In this example, the magnetic metal member (15) is constituted by a cylindrical member (28) for passing one side beam, for example, the beam (1B), shielded from the uniform magnetic field (24) and passing it. In this configuration, the central beam (1G) and the other side beam (1R) are moved upward in the figure by a common uniform magnetic field (24),
As shown in (1), the vertical asymmetric misconvergence is corrected, and a state is obtained in which the vertical symmetry misconvergence occurs. This symmetric misconvergence is corrected by a vertical symmetric misconvergence correction means (not shown) provided before or after the main correcting mechanism (18). In the above example, the electrostatic convergence means is applied to a cathode ray tube having a single-beam double electron gun, but the present invention is also applicable to a cathode ray tube in which three electron guns are arranged in parallel. In this case, a magnetic metal member is arranged on the final electrode of the electron gun. The present invention is also applicable to a cathode ray tube having three or more beams. [Effects of the Invention] According to the present invention, a magnetic member having the same potential as the final electrode of the electron gun is provided, and a uniform magnetic field in the horizontal direction from the outside of the neck portion is applied to a required part of a plurality of electron beams by the magnetic member. By selectively focusing on the electron beam, it is possible to correct longitudinal asymmetric misconvergence without distorting the beam spot shape. In addition, by controlling the current applied to the magnet coil that generates a uniform magnetic field outside the neck, not only the center of the screen but also the vertical asymmetric misconvergence of each part of the screen caused by electromagnetic deflection without distorting the beam spot shape Can be corrected. Therefore, the degree of freedom in designing the deflection yoke is increased, and the manufacturing error of the electron gun can be absorbed.

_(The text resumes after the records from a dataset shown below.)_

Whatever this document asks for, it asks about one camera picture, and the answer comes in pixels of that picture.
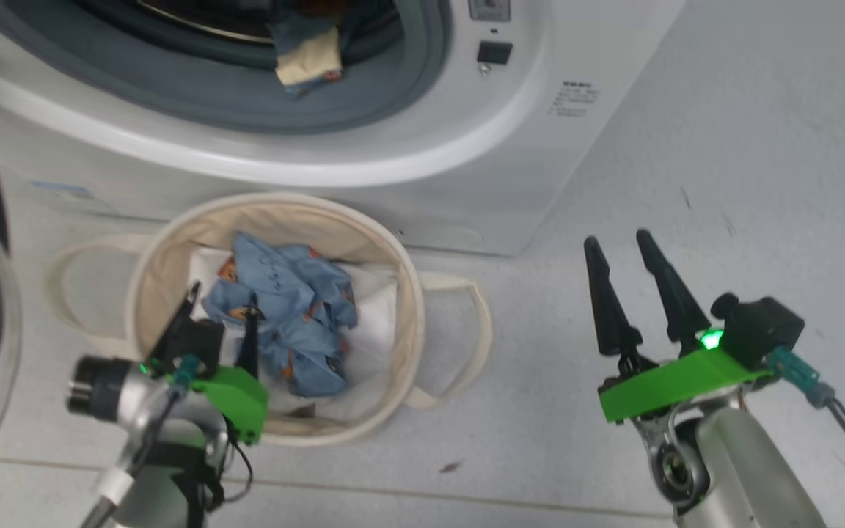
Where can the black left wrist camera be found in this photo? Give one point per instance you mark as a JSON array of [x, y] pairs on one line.
[[199, 341]]

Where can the denim blue garment beige patch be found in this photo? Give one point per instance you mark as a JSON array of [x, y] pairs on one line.
[[309, 62]]

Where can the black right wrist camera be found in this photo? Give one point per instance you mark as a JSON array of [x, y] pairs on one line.
[[760, 330]]

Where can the blue energy label sticker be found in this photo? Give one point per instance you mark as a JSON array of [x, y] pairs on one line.
[[63, 189]]

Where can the white washing machine body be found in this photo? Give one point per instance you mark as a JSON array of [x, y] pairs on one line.
[[525, 161]]

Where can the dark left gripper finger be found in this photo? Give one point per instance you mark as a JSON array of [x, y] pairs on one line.
[[249, 345], [177, 323]]

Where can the printed text label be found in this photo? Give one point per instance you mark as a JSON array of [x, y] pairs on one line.
[[575, 99]]

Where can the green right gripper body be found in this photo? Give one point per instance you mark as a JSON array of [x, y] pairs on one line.
[[679, 385]]

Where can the black door latch socket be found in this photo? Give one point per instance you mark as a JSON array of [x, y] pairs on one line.
[[494, 53]]

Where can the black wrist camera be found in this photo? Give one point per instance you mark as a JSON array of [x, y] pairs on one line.
[[760, 330], [199, 341]]

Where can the beige canvas laundry basket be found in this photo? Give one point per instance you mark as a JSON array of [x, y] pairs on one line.
[[162, 271]]

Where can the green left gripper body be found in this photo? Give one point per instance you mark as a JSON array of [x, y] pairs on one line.
[[239, 400]]

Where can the grey rubber door gasket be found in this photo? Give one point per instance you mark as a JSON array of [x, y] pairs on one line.
[[246, 103]]

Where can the light blue printed garment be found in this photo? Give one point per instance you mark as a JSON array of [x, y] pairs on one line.
[[290, 293]]

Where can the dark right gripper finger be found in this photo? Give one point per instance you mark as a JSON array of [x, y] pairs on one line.
[[609, 308], [675, 301]]

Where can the white basket liner sheet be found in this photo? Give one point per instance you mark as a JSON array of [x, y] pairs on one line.
[[375, 323]]

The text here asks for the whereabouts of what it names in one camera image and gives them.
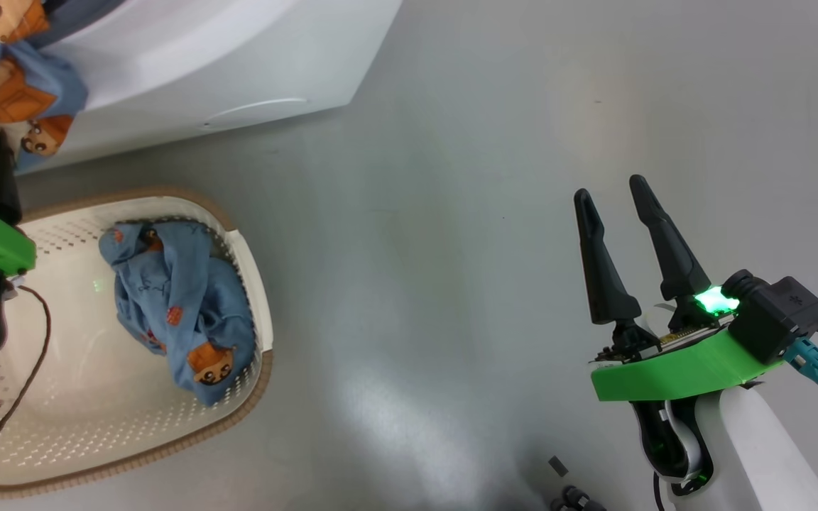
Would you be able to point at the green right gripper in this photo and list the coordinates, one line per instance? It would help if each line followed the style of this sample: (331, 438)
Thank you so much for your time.
(664, 369)

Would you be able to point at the blue bear-print garment cream lining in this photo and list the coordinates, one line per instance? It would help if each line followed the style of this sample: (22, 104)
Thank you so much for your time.
(11, 78)

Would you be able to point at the black robot base knob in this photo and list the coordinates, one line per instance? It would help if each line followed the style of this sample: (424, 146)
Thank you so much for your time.
(576, 500)

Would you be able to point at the white front-load washing machine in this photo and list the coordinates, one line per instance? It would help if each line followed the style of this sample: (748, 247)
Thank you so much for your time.
(203, 57)

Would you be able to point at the cream perforated laundry basket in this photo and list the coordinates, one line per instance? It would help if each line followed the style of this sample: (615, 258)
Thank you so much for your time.
(96, 426)

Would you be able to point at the round white filter cover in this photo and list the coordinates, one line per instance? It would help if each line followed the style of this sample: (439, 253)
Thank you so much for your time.
(260, 113)

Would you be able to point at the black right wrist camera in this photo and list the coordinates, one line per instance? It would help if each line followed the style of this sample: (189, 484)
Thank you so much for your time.
(782, 312)

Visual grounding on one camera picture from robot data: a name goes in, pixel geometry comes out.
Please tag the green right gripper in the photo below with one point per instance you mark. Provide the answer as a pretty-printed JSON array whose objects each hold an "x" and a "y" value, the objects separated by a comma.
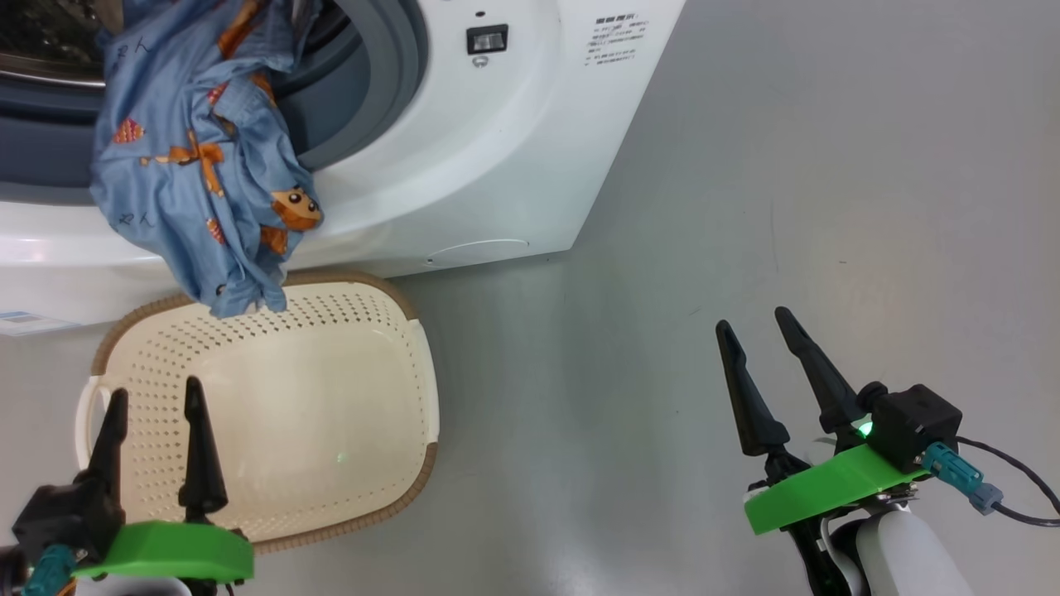
[{"x": 828, "y": 488}]

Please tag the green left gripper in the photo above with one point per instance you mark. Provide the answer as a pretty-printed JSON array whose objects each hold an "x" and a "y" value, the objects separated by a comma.
[{"x": 174, "y": 550}]

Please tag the blue patterned garment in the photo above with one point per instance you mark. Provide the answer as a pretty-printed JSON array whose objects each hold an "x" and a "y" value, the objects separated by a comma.
[{"x": 182, "y": 165}]

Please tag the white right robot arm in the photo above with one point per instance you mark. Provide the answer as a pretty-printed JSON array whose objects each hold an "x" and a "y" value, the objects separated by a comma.
[{"x": 903, "y": 555}]

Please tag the white front-load washing machine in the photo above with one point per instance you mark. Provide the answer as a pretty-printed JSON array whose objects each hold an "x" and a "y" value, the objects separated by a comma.
[{"x": 497, "y": 165}]

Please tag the cream perforated laundry basket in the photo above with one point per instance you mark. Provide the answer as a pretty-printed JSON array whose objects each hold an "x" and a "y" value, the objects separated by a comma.
[{"x": 290, "y": 414}]

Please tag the blue energy label sticker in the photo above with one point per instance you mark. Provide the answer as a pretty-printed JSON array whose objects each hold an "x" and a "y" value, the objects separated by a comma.
[{"x": 33, "y": 323}]

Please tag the round white filter cover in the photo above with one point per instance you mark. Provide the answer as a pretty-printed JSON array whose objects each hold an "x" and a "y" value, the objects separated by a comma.
[{"x": 476, "y": 252}]

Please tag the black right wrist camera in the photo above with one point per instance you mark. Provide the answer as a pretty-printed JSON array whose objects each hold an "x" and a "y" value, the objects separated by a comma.
[{"x": 915, "y": 422}]

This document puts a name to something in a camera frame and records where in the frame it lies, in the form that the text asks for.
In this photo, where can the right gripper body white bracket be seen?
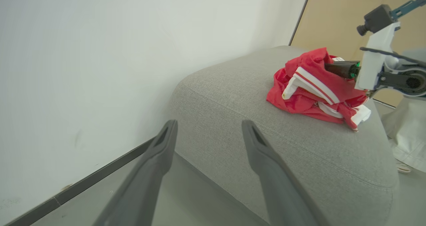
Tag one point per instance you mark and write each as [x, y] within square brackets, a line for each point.
[372, 66]

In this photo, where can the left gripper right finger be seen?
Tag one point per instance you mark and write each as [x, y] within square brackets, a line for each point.
[283, 199]

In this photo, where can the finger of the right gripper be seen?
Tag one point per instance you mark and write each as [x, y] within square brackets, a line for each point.
[342, 69]

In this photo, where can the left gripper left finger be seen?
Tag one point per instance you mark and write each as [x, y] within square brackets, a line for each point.
[143, 186]

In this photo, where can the red garment with white trim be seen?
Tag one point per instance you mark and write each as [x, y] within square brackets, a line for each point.
[299, 103]

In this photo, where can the grey fabric sofa seat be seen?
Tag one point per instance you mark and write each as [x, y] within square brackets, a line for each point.
[249, 96]

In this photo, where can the black baseboard strip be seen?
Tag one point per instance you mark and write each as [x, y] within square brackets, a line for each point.
[100, 173]

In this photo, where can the tan wooden door panel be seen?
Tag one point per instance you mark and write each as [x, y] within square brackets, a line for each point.
[332, 19]

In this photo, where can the white striped shoe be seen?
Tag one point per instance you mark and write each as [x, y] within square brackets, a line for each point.
[403, 166]

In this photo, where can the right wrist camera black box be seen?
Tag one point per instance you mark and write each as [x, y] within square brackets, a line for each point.
[379, 18]

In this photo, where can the teal connector on right camera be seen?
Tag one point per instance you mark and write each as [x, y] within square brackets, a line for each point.
[404, 8]

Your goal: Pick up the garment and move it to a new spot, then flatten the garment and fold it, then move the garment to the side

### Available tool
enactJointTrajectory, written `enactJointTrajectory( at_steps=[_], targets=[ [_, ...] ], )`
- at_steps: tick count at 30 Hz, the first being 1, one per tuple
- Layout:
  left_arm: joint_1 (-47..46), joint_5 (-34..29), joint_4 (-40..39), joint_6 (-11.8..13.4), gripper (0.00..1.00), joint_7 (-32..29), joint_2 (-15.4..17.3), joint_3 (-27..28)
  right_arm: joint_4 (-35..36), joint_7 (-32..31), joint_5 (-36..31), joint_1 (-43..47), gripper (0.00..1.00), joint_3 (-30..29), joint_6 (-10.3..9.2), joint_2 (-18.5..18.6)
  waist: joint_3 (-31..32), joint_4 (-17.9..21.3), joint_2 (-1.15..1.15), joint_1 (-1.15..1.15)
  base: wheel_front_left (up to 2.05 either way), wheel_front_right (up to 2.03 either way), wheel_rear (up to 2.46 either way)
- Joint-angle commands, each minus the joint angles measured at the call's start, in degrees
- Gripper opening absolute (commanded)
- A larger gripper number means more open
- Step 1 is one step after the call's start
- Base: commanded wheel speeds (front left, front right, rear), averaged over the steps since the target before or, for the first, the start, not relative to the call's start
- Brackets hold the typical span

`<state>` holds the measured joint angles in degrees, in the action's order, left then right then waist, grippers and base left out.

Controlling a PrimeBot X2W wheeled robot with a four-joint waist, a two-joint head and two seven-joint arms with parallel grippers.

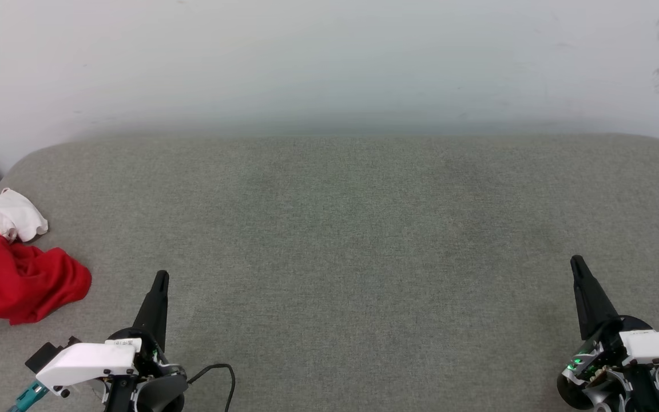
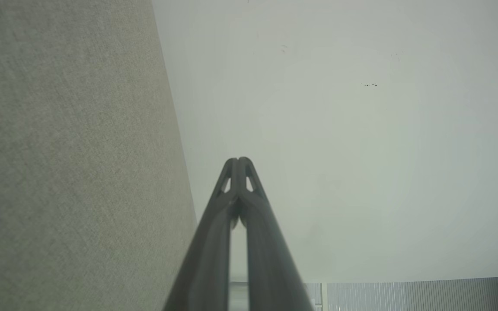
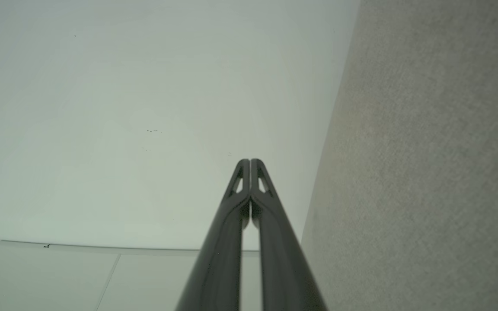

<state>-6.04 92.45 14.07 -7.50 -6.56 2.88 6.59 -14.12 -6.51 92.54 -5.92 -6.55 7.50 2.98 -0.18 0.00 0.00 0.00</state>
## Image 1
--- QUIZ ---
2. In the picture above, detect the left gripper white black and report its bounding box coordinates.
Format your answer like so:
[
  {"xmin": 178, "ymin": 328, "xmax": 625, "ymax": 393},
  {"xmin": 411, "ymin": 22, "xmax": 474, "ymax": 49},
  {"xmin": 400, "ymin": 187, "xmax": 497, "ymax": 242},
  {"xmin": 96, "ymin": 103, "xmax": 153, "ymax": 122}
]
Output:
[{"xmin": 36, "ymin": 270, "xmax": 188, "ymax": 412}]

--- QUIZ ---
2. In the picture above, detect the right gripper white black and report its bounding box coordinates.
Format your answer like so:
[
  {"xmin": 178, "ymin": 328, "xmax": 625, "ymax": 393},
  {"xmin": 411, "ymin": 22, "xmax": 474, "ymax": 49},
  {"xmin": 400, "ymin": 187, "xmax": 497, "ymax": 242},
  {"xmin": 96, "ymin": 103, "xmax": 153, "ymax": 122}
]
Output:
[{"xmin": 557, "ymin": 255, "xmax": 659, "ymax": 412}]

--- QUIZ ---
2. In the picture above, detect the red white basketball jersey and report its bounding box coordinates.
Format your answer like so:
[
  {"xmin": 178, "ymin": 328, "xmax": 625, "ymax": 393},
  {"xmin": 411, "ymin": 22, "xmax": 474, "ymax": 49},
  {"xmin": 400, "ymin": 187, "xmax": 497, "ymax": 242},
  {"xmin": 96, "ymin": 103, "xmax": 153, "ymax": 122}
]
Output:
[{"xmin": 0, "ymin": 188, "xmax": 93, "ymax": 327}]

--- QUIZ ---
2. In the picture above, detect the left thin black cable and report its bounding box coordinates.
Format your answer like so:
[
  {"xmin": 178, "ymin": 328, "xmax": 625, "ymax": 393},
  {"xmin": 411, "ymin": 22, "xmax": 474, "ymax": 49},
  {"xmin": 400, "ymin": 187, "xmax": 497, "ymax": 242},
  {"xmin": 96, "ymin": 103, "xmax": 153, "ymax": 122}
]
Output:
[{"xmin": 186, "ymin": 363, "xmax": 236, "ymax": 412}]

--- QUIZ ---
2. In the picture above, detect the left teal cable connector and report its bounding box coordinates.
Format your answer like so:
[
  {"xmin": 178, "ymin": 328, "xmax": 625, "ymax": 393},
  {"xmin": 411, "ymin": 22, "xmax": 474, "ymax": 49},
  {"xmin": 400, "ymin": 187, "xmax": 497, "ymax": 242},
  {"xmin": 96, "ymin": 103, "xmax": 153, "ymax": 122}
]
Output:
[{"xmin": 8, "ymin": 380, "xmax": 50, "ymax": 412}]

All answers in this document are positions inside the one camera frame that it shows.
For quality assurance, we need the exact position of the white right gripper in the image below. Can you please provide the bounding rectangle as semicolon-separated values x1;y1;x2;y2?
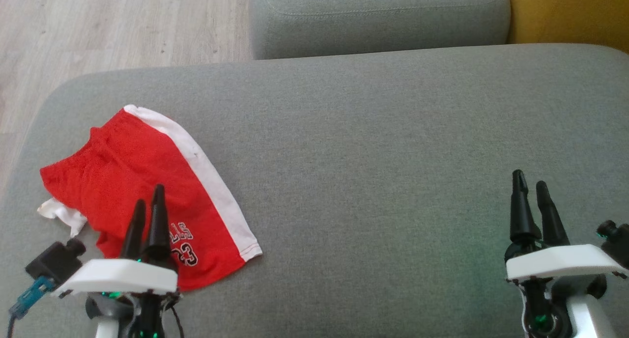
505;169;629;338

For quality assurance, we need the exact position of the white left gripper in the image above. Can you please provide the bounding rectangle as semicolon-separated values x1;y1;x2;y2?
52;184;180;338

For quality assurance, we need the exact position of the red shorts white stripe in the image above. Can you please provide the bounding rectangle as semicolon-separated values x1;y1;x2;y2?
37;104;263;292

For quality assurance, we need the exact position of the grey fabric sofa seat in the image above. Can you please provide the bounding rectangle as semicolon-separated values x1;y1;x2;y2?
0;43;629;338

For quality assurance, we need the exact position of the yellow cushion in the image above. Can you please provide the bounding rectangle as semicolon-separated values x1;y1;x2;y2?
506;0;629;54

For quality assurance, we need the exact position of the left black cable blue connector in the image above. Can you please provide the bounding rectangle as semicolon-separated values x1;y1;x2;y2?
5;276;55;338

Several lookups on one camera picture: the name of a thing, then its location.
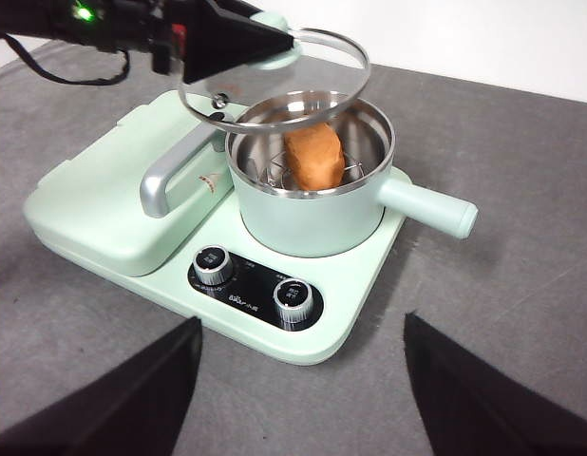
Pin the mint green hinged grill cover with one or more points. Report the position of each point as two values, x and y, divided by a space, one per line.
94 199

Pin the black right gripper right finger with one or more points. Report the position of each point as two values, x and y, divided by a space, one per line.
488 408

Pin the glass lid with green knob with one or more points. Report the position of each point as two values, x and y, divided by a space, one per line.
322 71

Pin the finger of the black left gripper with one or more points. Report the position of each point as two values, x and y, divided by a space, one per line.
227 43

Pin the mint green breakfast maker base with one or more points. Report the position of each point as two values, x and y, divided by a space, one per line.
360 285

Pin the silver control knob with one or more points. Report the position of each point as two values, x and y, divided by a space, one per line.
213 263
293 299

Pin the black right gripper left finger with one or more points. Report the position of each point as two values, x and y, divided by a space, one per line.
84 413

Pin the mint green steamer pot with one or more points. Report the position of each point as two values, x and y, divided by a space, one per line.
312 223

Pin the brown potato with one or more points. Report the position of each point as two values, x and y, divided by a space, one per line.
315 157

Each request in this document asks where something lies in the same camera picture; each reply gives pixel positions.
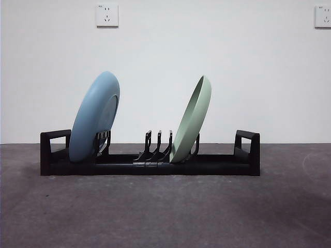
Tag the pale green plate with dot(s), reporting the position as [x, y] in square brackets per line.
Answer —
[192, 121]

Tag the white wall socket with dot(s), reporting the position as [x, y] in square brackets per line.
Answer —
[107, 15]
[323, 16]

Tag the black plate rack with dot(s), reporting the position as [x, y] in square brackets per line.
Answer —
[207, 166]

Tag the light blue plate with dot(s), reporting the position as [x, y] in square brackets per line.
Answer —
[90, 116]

BRIEF DESCRIPTION OF THE DRAWINGS FIG. 1 is a sectional view showing an embodiment of a cathode ray tube according to the present invention, FIG. 2 is an enlarged sectional view of a main part thereof, and FIG. 4 and 5 are cross-sectional views showing another embodiment of the present invention, FIGS. 6A to 6C are explanatory views for explaining the operation, and FIG. 7 is a longitudinal asymmetry by a conventional hexapole magnet. FIG. 8 is an explanatory diagram showing a method for correcting misconvergence, and FIG. 8 is an explanatory diagram showing an example of misconvergence. (1R), (1G), (1B) are electron beams, (6) is electrostatic convergence means, (12) is a color phosphor screen, (13) is an aperture grille, (14) is an electron gun, (15) Is a magnetic metal member, (17) is a magnet, and (18) is a correction mechanism.

Claims (1)

(57) [Claims] A magnetic member electrically connected to a final electrode of the electron gun for emitting a plurality of electron beams in an in-line arrangement; and a uniform magnetic field supply means for applying a uniform horizontal magnetic field to the magnetic member from outside the tube. The uniform magnetic field supply means is provided separately from the deflection yoke, and the magnetic member selectively concentrates the horizontal uniform magnetic field on a required electron beam among a plurality of electron beams, A cathode ray tube comprising a correction mechanism for correcting a beam trajectory by shielding an electron beam from the uniform magnetic field.